Once the line with "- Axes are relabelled" is found in the data, output it and each following line exactly, up to and including the line with "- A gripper", and nothing before or after.

──────── PROVIDED DATA

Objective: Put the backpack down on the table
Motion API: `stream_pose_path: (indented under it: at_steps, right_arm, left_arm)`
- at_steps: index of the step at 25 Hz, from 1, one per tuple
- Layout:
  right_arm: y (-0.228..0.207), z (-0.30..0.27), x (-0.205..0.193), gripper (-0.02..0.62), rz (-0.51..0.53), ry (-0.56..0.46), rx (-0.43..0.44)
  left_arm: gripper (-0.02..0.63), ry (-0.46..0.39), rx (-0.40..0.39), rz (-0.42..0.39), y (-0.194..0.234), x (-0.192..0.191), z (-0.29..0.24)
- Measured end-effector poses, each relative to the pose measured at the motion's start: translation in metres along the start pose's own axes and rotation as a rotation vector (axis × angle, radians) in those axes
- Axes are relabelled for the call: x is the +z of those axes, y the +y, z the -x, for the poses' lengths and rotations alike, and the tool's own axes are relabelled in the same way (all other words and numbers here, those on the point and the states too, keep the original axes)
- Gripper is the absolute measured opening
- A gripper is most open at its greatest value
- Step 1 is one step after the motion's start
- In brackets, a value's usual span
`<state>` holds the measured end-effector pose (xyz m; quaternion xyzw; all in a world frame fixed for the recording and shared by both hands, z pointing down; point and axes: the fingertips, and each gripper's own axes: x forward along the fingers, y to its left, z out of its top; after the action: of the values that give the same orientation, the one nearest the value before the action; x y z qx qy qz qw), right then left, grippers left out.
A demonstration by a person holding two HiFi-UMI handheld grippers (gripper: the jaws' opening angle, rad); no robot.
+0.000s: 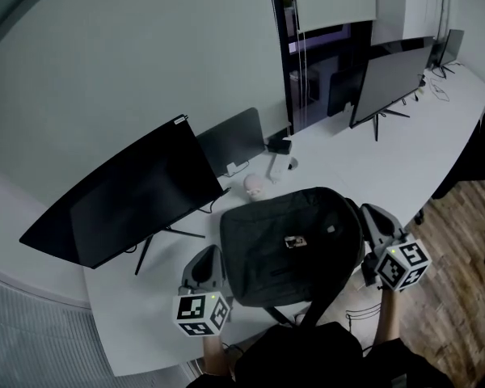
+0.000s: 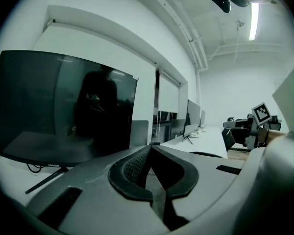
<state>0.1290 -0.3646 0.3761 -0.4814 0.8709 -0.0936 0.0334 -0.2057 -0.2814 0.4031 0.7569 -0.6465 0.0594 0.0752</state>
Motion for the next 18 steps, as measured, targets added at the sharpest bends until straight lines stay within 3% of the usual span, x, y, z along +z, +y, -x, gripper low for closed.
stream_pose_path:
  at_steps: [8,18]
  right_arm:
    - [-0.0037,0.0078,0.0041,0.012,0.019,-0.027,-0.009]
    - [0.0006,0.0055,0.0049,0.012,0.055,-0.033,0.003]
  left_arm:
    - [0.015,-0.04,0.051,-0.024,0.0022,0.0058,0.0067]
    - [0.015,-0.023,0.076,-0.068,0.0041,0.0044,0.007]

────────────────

» WRITTEN ANSWER:
- Axes are relabelled for the call: x is the +z of those axes, y the +y, z the -x, for the poses' lengths and rotations alike, and the tool's own axes are relabelled in the same way (all other words and numbers here, those on the point and the states too, keep the original axes)
- Gripper is the absolute measured opening
- A gripper is most open at its greatest value

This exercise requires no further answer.